Casi siempre había un pequeño incendio. Muy pequeño. A veces solo se notaba un poco de humo en la distancia, un resplandor rojizo en el horizonte, un destello palpitante.
Esta vez fue distinto.
Empezó una noche extraña, de repente, no sé cómo. Todo estaba tan seco, hacía tanto bochorno, que bastó una chispa para que comenzara a arder. Olía a humo denso, de madera, de piedra hirviendo, ese olor que a veces me sobresalta en cualquier lugar y desaparece; ahora estaba por todas partes. Mirando las llamas hipnotizada, se me volvieron a meter en la cabeza y solo oía un eco extrañamente familiar, el murmullo de la gente como si lo escuchase desde dentro del agua. Me fui a dormir pensando que por la mañana todo se habría apagado, pero el incendio llamaban a mi puerta. Me alejé, subí al monte, pero desde allí, no dejaban de verse las lenguas de fuego, lejos pero inundando todo el valle de humo, el cielo naranja, el sol rabiando, el calor sofocante. Ese calor que se apoderó de todo.

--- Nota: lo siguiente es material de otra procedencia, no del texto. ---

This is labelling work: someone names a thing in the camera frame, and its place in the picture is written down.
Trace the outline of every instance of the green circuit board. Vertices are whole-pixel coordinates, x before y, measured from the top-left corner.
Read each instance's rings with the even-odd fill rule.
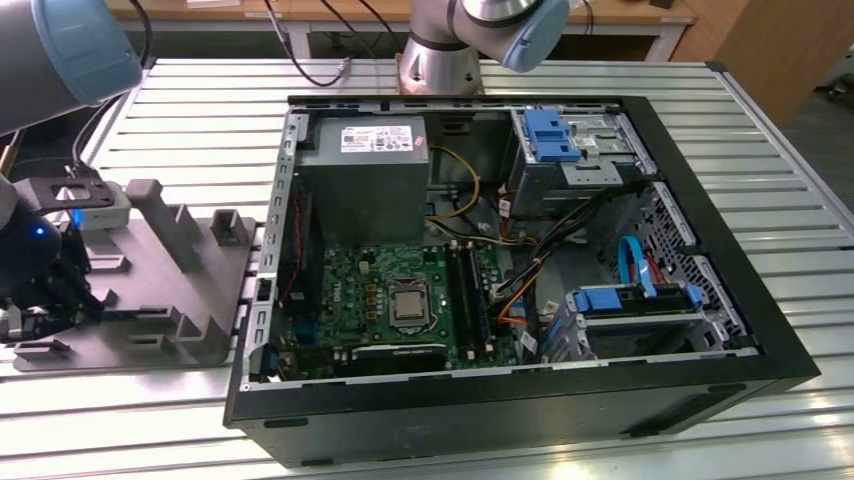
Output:
[[[401,246],[327,250],[319,346],[441,343],[449,347],[449,369],[517,364],[512,335],[493,339],[493,355],[475,360],[461,360],[458,356],[445,248]],[[494,248],[479,249],[477,255],[485,283],[501,282]],[[430,324],[421,329],[401,329],[393,325],[391,296],[401,285],[419,285],[429,291]]]

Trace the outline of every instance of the blue led light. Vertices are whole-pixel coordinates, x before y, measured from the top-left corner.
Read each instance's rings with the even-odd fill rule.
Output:
[[[73,210],[71,211],[71,223],[74,225],[75,228],[81,228],[81,225],[83,225],[83,211],[82,210]]]

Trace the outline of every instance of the power supply label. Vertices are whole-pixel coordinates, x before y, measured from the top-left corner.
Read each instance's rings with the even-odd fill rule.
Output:
[[[411,152],[413,128],[346,127],[342,130],[342,152]]]

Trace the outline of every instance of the expansion slot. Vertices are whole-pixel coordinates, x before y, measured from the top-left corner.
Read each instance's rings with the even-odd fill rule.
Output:
[[[457,351],[461,360],[474,360],[478,352],[491,353],[494,349],[474,246],[455,243],[445,255]]]

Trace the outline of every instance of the slatted aluminum table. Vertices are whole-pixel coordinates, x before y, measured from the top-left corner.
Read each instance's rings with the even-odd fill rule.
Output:
[[[310,60],[333,76],[337,61]],[[836,478],[854,472],[854,222],[729,74],[704,64],[483,65],[491,94],[646,96],[736,233],[822,376],[676,437],[347,465],[342,478]],[[313,89],[287,61],[161,60],[105,120],[87,155],[107,179],[158,178],[197,218],[266,219],[290,95],[394,94],[391,61],[355,62]],[[247,266],[245,297],[254,292]],[[262,478],[286,470],[222,427],[230,364],[22,374],[0,350],[0,478]]]

Subí aún más arriba, donde los pradairos, con su sombra y el murmullo de sus hojas esperando que calmasen aquel ansia de quemarme; donde las fuentes heladas. Cansada del camino, segura de haber vencido ese infierno, vi sobrecogida subir el incendio por la ladera, galopando impasible, enorme, agitado por el viento, dibujado de surcos que yo no conocía. Me atrapó, me quemaba, y ya no sabía cómo salir.
Apretaba los puños y tragaba lágrimas de impotencia.
Yo, ya no era yo. Me encontraba dentro de mí, acurrucada en un ascua, abrasándome con mil imágenes que escupían lava. Cada fosfeno, un relámpago. El incendio seguía por todas partes.
Me fui a dormir y lo sentía rodeándome, estallando y, al despertar, una luz escarlata lo estaba envolviendo todo, el aire denso, el sol inflamado invitándome a ver cómo todo ardía, cómo la vida no era nada, cómo no importaba lo que hiciéramos. Simplemente ver el mundo arder. Y subí aquella cuesta en silencio, imaginando las llamas correr tras mis pasos. Miré desde lo alto: el valle ahogado de humo, abrasándose en un sordo y oscuro murmullo; y un estruendo silencioso lo llenó todo: me explotó el corazón.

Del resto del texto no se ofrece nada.